In The Hitchhiker's Guide to the Galaxy we drift along in our quest to find an answer to THE question. We do not find it in bureaucratic meticulousness (the Vogons), or in two-faced, half-brained politicians (Zaphod Beeblebrox), or in institutional religion (Humma Kavula and the Church of the Great Green Arkleseizure), or even in pouring our life into work (Slartibartfast and the Magrathean planetary construction engineers). Not even the super-computer Deep Thought calculating for 7.5 million years is able to come up with an answer. Well, it does but the answer is 42 - again, not very satisfying, right?
Ecclesiastes is slightly more artistic in his conclusion of the whole matter. He has tried it all and lost faith in every imaginable answer that the galaxy has to offer. The one thing that doesn't fail us is this - - "Respect God. Do what he tells you. That's it." (Ecclesiastes 12:13, loosely translated) .
The Hitchhiker's Guide to the Galaxy realizes that we are a people who are full of questions, but it has enough class not to provide us with a schmaltzy answer to the meaning of life. No one in their right mind could recommend the movie or the book as a source of ultimate meaning.
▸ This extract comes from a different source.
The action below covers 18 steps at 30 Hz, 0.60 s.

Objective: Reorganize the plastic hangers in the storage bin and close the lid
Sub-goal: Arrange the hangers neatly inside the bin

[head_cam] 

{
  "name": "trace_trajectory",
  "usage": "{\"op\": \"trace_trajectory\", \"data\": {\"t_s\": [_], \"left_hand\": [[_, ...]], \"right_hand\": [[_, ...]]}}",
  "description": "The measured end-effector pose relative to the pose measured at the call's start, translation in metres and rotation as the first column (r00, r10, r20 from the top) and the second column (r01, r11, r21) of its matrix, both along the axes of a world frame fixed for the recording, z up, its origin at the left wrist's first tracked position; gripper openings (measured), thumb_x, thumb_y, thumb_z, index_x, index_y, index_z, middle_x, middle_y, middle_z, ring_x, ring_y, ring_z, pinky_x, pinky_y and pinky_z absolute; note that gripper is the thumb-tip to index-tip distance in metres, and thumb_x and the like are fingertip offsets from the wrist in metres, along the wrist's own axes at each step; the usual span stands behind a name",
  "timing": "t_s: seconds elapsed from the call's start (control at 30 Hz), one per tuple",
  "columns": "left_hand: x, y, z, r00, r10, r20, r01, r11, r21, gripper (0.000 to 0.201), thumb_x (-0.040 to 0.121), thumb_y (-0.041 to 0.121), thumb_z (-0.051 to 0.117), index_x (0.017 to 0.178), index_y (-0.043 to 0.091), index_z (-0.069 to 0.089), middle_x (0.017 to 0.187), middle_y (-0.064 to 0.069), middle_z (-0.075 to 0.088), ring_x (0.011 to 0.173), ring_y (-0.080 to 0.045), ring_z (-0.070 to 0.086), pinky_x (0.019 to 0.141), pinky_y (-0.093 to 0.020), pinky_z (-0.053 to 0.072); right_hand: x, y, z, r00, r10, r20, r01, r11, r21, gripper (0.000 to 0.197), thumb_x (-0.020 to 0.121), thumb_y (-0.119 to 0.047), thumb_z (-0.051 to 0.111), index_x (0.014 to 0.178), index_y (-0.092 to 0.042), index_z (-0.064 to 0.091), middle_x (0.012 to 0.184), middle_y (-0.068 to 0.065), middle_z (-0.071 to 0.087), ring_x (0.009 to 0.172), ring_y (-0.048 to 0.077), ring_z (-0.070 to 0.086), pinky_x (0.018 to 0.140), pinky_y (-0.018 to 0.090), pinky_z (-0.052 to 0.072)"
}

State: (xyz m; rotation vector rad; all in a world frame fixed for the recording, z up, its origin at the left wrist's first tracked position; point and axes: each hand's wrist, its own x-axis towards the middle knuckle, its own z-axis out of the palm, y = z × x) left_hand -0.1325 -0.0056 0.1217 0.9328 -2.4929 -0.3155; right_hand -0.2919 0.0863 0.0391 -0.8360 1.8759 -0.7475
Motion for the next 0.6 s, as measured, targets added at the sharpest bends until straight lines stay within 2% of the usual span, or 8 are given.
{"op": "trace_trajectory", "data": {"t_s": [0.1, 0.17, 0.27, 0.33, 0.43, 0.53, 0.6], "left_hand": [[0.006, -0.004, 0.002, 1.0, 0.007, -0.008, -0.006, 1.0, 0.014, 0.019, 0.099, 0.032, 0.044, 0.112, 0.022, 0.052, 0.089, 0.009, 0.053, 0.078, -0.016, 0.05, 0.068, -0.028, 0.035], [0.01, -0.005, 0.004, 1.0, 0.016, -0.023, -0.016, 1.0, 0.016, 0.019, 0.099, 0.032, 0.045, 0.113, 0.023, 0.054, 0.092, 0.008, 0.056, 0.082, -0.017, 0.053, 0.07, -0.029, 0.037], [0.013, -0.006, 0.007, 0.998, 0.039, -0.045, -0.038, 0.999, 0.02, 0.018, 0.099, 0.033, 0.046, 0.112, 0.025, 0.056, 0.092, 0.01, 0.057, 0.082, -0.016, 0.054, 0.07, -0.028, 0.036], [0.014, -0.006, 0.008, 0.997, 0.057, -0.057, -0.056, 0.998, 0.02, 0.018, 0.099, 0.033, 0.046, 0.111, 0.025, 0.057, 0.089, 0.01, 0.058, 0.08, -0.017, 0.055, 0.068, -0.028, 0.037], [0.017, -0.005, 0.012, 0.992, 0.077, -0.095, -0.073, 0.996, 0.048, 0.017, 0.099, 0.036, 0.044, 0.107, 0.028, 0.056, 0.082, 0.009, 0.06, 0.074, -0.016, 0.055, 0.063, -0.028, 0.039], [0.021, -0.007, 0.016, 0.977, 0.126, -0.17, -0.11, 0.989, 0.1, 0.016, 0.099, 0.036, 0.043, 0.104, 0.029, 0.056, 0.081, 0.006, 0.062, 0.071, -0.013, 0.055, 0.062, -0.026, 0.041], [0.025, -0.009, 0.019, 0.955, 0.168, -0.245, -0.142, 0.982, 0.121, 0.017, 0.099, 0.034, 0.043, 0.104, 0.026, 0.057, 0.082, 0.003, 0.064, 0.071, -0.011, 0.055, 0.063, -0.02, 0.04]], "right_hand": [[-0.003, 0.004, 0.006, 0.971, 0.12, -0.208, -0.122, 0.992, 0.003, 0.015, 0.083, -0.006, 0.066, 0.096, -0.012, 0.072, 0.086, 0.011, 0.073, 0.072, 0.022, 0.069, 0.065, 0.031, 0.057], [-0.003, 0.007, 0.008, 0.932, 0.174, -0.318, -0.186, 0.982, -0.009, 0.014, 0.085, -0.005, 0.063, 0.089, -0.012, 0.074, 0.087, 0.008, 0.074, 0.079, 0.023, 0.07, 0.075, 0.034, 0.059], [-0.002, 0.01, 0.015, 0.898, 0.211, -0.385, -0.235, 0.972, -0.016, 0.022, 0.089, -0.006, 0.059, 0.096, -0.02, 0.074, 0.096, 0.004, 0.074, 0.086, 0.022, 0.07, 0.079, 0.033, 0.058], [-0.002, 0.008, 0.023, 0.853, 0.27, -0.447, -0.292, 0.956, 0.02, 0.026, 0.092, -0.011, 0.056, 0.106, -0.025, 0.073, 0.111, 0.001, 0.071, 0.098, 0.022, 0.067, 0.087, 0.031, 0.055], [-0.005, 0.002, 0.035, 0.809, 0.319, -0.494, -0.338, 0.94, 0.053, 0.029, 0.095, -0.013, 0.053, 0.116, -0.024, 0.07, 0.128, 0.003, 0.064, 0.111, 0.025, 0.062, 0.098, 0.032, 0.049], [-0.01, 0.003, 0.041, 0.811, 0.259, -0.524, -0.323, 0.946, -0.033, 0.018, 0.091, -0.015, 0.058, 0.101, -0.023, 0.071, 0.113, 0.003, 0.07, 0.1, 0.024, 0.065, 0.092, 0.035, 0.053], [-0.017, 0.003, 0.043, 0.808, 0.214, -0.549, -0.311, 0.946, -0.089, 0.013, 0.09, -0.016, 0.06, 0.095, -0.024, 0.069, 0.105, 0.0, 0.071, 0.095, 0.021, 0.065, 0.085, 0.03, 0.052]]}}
Like hitchhiking itself, it is just free-spirited, aimless wandering. Watch the film and enjoy the ride. But please don't forget to put on your thinking cap when you go and do take plenty of lemons to squeeze into it. Just go see the film and you will know what I mean by that last bit.
1 comment:
As a huge fan of the HGTTG series - and, really, all of Adams' writings, I'm greatly looking forward to the film!
Some great thoughts, Chris. And, certainly, there's enough nihilistic, fatalistic philosophy shot throughout modern culture (and especially in film) to rankle the Idealist and Rationalist in all of us!
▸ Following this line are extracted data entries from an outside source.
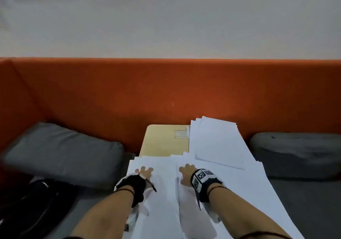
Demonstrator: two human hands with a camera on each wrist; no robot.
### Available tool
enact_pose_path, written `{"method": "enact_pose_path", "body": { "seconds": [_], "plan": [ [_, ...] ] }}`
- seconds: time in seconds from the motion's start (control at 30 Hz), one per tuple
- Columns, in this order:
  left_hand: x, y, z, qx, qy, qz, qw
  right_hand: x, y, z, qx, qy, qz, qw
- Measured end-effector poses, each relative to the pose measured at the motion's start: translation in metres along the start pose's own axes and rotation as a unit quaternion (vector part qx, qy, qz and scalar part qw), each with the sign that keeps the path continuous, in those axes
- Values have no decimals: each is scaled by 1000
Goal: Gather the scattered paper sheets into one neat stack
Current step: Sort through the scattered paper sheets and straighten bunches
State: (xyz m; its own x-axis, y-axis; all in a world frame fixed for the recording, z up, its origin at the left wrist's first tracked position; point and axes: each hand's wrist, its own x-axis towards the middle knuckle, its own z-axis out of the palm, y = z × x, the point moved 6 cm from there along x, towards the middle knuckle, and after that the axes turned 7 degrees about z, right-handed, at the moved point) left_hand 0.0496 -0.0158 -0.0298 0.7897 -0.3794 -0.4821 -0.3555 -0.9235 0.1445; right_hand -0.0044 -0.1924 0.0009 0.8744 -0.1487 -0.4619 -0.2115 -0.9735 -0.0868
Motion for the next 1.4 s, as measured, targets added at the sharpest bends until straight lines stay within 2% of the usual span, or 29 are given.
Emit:
{"method": "enact_pose_path", "body": {
  "seconds": [0.1,0.17,0.23,0.47,0.63,0.8,0.93,1.1,1.2,1.4],
  "plan": [
    [-13,-15,23,-15,-18,-39,999,0,-14,32,30,-34,20,999],
    [-16,-22,35,-48,-14,-48,998,-1,-19,47,60,-20,48,997],
    [-15,-23,38,-76,1,-49,996,2,-19,54,99,-4,74,992],
    [-12,-40,49,-151,85,-157,972,11,-8,70,205,9,132,970],
    [-13,-41,47,-168,107,-195,960,6,-8,75,256,26,150,955],
    [-15,-37,40,-193,147,-173,955,9,-13,70,257,26,160,953],
    [-14,-52,37,-292,187,-173,922,18,-27,62,256,37,130,957],
    [-16,-60,41,-371,228,-105,894,11,-34,61,265,76,101,956],
    [-18,-57,49,-357,216,-72,906,7,-37,63,270,76,91,956],
    [-20,-60,53,-346,201,-57,915,6,-34,64,288,65,83,952]
  ]
}}
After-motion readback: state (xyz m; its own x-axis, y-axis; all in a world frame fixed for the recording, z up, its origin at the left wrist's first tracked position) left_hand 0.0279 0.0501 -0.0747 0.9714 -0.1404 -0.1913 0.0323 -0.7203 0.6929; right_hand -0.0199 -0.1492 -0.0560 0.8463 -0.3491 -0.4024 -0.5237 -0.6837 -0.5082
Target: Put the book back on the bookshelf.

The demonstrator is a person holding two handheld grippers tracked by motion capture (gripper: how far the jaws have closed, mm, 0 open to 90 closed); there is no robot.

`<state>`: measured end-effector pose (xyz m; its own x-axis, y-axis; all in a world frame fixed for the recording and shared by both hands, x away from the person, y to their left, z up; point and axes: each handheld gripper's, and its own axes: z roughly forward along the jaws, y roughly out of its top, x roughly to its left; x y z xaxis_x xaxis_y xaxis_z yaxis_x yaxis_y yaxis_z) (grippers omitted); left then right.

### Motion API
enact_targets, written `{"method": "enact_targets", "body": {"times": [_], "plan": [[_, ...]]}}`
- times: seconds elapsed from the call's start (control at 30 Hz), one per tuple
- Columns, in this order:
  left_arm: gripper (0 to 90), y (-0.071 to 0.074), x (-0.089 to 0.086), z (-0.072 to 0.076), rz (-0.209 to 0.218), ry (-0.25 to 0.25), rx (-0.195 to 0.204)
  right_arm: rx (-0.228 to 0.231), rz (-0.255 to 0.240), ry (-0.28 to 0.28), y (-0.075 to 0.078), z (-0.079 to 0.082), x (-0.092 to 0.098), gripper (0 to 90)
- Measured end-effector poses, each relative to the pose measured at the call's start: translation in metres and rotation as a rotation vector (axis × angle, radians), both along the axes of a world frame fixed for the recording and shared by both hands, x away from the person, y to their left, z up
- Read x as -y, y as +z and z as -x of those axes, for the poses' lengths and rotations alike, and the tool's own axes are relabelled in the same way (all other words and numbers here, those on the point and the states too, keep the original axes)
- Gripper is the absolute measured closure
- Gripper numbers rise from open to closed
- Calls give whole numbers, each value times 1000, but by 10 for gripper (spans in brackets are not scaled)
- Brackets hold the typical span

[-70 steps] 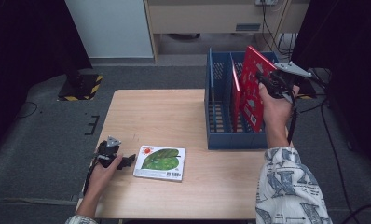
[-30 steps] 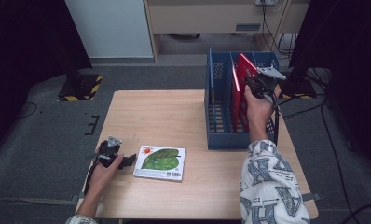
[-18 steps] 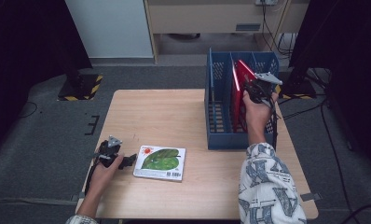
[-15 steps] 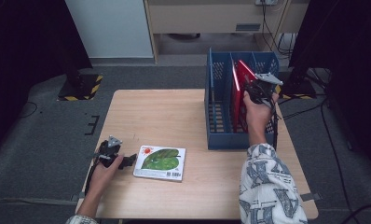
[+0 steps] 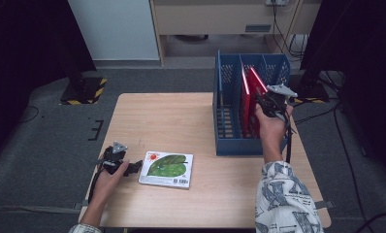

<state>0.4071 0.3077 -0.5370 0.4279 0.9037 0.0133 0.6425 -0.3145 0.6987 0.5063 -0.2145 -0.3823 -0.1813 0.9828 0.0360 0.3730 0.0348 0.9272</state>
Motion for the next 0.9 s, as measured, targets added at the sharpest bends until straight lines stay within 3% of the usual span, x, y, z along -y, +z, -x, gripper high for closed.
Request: {"method": "enact_targets", "body": {"times": [0.9], "plan": [[2, 0, 1, 0, 2, 1, -1, -3, 3, 5, 3, 20, -1, 761]]}}
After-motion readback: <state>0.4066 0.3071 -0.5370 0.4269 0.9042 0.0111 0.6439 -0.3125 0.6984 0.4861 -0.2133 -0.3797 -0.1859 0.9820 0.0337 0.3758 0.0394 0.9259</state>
A flat reading of Ecclesiastes, IMHO, actually sounds very much like HGTTG (thought, admittedly, without the superintelligent, hyperresplendent shades of the colour blue). So much of our religious language and culture today requires us to "read into" even sacred texts meaning that isn't there. How else could Charles Swindoll get 14 books out of a few pages of Pauline epistolary? Maybe there's more room for "irreverent" pontification and postulation than we're comfortable with?
I'm thinking of especially postmodern films like Memento, American Beauty and, on a lighter note, The Big Lebowski (talk about a romp through an introduction to an philosophy course!). These pop culture films are manifestations of the artistic vision of our time - not apologetics or evangelical tools for it.
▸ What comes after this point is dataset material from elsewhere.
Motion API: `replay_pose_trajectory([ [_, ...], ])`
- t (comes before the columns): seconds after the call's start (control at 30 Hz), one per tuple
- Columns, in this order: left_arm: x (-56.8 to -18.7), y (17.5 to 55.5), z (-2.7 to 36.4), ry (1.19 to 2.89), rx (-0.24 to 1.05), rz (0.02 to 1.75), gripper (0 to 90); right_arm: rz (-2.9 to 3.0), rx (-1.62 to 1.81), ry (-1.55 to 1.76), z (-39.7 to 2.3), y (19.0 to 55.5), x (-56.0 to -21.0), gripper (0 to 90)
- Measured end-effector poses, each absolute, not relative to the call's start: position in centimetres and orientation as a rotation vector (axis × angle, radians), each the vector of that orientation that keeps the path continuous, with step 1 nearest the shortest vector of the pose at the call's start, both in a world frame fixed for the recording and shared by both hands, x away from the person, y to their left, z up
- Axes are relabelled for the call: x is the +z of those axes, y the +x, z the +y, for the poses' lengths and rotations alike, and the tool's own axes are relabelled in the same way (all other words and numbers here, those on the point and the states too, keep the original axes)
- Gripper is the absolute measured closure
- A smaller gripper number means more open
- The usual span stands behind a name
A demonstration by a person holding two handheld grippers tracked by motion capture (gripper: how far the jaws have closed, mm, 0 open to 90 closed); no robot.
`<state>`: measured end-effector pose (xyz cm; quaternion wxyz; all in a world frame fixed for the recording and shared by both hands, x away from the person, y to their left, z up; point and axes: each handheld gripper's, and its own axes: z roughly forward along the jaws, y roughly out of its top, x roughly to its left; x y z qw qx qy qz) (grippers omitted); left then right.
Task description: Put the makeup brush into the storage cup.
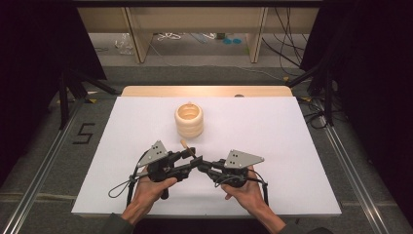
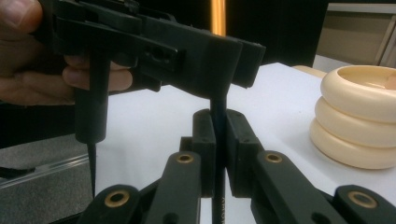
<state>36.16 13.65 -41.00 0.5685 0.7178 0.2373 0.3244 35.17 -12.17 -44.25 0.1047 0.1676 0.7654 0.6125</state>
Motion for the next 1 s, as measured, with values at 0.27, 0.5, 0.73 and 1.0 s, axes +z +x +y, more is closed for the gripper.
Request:
replay_pose_trajectory([
  [0.27,-41.00,36.19,13.77,1.681,0.761,0.551,61.4,2.232,1.829,0.488,-12.10,35.18,-44.26,84.2],
  [0.5,-40.97,36.28,13.89,1.671,0.766,0.546,66.9,2.244,1.807,0.507,-12.19,35.00,-44.14,84.2],
  [0.73,-41.00,36.29,13.76,1.666,0.764,0.539,70.9,2.233,1.812,0.507,-12.09,34.93,-44.16,84.2],
  [1.0,-41.02,36.53,13.88,1.651,0.760,0.522,77.3,2.232,1.832,0.495,-12.14,34.91,-44.09,84.2],
])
Certainly we have an obligation to engage and understand the basis of such things, but there's also a space for doing this merely on the artistic level.
Oddly, I had this same discussion with folks (Christians) who were opposed to The Passion of the Christ because of its obsession with the violent death of Jesus. (What, they were supposed to focus on the footwear?) But I argued there that this is the vision of an artist - who are we, really, to argue over the "rightness" or "wrongness" of the medium or the palette? Isn't there really a place for the art to speak for itself?
HGTTG certainly isn't art in any overt sense. It's entertainment. And, yes, underlying that silly humour (:)) might be some presuppositions we take issue with. But I think it's also about how we respond to the film. Did we laugh? Were we moved to snorting? Was there milk coming out of my nose? If so, then perhaps there's something of God even in this!